• _Problem to work on_
Nothing should be output except the lines from the top of the material below through the line that contains "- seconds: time", each exactly as written.

• _Data shown_
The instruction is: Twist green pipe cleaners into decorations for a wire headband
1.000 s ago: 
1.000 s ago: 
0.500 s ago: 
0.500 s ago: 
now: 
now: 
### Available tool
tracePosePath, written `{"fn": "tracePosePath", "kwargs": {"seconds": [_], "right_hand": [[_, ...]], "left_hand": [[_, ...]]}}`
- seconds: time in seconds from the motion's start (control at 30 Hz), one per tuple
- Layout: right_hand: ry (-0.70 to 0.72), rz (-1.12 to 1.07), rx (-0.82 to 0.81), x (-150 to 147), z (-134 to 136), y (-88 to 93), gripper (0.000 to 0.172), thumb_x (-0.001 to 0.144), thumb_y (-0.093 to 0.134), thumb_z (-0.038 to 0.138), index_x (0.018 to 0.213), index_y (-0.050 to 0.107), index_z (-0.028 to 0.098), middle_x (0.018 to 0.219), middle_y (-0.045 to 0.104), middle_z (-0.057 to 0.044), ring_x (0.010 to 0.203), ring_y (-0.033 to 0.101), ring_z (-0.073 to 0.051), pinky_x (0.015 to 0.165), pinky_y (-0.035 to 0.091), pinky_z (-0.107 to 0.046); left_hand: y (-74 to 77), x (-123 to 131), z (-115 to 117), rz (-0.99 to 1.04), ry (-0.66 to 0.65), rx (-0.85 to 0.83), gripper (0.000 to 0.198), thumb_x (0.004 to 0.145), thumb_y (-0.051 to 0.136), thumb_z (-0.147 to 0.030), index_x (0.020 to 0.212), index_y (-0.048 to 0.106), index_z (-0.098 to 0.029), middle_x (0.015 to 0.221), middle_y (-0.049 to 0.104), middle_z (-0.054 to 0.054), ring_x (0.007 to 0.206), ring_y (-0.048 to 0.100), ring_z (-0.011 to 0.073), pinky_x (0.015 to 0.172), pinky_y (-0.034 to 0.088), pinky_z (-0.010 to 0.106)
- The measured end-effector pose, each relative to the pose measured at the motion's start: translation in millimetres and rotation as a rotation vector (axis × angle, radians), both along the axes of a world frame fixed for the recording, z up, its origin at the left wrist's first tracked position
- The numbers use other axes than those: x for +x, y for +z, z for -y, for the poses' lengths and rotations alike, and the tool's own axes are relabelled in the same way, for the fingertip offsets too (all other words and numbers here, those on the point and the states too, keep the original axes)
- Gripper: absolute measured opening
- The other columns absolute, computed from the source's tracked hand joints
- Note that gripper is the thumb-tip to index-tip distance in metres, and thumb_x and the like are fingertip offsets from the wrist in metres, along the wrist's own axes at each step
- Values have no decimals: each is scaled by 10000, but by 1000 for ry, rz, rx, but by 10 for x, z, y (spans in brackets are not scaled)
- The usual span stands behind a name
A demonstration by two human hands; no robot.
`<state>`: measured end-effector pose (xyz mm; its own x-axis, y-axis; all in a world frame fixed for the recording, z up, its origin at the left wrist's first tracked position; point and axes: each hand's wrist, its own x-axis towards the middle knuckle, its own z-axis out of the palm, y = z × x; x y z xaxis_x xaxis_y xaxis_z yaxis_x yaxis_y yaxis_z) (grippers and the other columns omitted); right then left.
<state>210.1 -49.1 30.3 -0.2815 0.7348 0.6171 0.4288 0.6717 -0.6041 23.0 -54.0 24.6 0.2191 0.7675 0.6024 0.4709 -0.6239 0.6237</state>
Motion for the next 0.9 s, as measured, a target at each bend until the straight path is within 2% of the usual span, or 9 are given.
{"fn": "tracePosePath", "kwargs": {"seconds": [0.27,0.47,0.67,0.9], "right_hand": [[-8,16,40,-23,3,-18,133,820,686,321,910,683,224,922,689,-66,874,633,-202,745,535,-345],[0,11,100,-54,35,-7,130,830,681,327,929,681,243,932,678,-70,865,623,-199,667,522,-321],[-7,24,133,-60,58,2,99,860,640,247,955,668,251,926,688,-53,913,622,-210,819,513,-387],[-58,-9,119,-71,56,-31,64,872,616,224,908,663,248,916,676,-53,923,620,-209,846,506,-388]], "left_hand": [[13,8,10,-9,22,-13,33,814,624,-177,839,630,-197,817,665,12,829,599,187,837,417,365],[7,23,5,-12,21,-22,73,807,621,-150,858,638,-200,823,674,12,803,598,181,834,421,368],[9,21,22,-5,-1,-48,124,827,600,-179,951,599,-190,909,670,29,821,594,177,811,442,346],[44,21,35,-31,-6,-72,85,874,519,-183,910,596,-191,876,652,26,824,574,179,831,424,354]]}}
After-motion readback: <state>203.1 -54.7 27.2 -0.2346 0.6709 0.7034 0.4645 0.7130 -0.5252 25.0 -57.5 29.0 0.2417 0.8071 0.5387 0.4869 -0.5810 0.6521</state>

• _Exercise response_
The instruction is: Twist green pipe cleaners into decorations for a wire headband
1.000 s ago: 
1.000 s ago: 
0.500 s ago: 
0.500 s ago: 
now: 
now: 
### Available tool
tracePosePath, written `{"fn": "tracePosePath", "kwargs": {"seconds": [_], "right_hand": [[_, ...]], "left_hand": [[_, ...]]}}`
- seconds: time in seconds from the motion's start (control at 30 Hz), one per tuple

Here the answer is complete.